Ronald Regan once said that the scariest words in the English language were “we are from the government and we’re here to help”. Well if that’s true the phrase recently used by our own dear leaders must still be in the top ten : Housing Strategy.
It is a long standing habit of governments to create a slew of problems and then rush heroically to the scene of disaster and declare that only government action can remediate the problem.
We are in the midst of a housing crisis. Homelessness is rising fearfully and families on low incomes are finding it nigh impossible to rent accommodation in the capital city. Why?
Well some years ago Dublin city councillors made cheap apartments illegal. Reacting to the traditional squalor of student bedsits and the boxy flats of the Celtic Tiger they decided that it was against the dignity of man to live in what they called shoeboxes. They passed a series of regulations for new build apartment blocks that ensured the shoe box would be forever a thing of the past.

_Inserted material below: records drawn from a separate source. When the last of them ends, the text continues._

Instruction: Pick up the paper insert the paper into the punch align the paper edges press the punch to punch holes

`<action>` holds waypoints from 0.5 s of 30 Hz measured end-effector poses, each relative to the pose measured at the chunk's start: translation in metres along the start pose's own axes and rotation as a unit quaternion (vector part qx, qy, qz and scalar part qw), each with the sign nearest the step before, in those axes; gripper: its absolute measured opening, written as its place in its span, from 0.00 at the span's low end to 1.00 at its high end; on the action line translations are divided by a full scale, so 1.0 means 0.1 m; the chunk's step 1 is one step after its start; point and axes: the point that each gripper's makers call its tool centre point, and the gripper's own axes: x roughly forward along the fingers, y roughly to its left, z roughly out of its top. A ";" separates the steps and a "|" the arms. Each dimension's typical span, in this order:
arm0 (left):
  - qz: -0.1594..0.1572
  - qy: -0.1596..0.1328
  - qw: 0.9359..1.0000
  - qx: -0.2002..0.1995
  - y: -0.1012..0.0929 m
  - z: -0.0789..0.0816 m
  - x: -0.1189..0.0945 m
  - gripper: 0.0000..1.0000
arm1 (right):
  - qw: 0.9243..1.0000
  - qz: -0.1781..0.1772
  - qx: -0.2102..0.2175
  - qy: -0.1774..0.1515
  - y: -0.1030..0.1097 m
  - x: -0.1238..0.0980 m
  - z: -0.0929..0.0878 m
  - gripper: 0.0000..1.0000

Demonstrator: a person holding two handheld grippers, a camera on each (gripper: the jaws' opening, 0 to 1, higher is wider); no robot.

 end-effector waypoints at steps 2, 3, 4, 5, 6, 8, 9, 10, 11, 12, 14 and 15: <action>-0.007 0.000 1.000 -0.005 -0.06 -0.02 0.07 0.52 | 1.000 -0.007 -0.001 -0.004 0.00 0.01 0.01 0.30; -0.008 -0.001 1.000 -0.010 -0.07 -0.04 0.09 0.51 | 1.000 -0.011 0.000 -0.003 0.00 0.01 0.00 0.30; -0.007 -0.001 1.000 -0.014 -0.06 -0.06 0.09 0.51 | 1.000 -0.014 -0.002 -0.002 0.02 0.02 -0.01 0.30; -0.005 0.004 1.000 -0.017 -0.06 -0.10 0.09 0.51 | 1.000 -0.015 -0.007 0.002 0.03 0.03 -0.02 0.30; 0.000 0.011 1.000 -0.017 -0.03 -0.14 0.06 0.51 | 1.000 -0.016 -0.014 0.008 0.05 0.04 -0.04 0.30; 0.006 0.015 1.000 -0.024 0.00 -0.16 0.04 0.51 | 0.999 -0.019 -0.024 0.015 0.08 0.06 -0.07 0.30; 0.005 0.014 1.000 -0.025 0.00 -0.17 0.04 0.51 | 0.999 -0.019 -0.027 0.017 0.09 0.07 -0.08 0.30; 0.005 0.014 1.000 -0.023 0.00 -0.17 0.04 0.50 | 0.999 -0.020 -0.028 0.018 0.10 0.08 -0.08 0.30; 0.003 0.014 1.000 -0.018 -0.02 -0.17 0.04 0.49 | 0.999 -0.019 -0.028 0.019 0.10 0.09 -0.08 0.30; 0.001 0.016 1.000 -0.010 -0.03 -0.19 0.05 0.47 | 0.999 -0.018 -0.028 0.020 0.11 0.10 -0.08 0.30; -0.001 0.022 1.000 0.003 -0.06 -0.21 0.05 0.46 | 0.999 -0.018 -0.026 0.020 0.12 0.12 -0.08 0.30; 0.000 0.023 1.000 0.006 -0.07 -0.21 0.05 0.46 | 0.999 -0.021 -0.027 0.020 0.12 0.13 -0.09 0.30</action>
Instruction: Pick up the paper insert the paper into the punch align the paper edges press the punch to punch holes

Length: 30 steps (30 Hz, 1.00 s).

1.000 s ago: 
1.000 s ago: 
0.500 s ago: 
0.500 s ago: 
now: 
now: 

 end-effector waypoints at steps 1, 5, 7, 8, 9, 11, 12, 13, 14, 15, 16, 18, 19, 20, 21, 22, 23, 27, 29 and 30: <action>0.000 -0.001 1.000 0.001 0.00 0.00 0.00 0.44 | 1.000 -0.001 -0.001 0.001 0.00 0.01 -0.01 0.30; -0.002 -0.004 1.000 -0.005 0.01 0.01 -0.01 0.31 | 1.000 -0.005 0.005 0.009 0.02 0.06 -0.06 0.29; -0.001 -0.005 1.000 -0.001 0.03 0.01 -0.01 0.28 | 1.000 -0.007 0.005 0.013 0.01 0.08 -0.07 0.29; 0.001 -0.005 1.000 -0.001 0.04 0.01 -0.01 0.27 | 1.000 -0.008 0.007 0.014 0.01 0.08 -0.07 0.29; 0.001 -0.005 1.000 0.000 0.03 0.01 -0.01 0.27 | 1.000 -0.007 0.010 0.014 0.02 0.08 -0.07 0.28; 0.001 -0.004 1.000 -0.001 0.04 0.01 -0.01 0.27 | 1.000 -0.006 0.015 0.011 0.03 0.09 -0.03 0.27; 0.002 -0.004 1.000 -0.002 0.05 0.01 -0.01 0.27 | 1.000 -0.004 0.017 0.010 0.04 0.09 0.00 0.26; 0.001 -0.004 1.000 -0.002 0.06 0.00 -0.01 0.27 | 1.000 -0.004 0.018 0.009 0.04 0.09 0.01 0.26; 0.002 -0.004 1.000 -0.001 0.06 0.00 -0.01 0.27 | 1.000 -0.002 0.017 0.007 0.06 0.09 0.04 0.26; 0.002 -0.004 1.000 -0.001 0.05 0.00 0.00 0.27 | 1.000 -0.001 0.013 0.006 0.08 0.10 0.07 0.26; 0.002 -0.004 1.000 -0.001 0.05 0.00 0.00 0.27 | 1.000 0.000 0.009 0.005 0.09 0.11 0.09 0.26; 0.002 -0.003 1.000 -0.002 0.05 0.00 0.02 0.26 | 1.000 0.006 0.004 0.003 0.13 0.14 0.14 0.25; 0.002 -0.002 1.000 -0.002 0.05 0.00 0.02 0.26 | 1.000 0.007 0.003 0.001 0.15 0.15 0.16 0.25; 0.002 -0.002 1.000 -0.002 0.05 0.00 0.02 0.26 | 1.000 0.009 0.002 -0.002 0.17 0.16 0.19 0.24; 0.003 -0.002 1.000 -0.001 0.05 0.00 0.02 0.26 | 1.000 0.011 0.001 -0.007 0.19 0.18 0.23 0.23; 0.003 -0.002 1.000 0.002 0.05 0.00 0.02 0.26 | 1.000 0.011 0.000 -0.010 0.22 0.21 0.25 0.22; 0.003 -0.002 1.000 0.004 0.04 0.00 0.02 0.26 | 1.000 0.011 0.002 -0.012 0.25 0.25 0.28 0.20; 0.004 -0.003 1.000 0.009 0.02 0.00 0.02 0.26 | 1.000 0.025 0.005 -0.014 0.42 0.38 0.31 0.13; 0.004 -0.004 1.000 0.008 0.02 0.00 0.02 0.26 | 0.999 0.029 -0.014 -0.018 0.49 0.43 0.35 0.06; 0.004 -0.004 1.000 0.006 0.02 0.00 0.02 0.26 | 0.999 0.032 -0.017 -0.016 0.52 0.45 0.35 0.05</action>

And so they are , and so is cheap rental accommodation. The minimum build size is now sixty square metres. Which is a very decent sized flat. Each flat must have dual aspect. Every two flats must be serviced by dedicated a lift and stairs. Each must have a one basement located car parking space. There is more that that gives the gist.
Every single one of these arbitrary rules add massively to the cost of construction. We can have all the nice intentions in the world but extra space and extra spec will mean a higher price. Though the left is loathe to admit it no matter how much you torture them , one and one will always add up to two.
So today we have young professionals, low income families, students and single folks starting a career all competing for a shrinking pool of affordable housing. The new flats when they come on stream will not help. As Ronan Lyons shows in his excellent work on the subject the added costs of regulation will mean city apartments will start at around 450,000 euro to buy, way beyond those at the bottom of the housing ladder.
In Milan where I lived for a decade it was accepted that when young folk left home they started in what is called a monolocale which could be as small as twenty square metres but rarely bigger than thirty five. As they earned more they would pay for more space and more comfort but every must start at the beginning. Our planners seem to think we should start at the end.
If the state is serious about ensuring a plentiful of supply of affordable rental accommodation then the best thing is it can do is undo the mess it has made , strip down the opaque and Byzantine planning process and then get out of the way.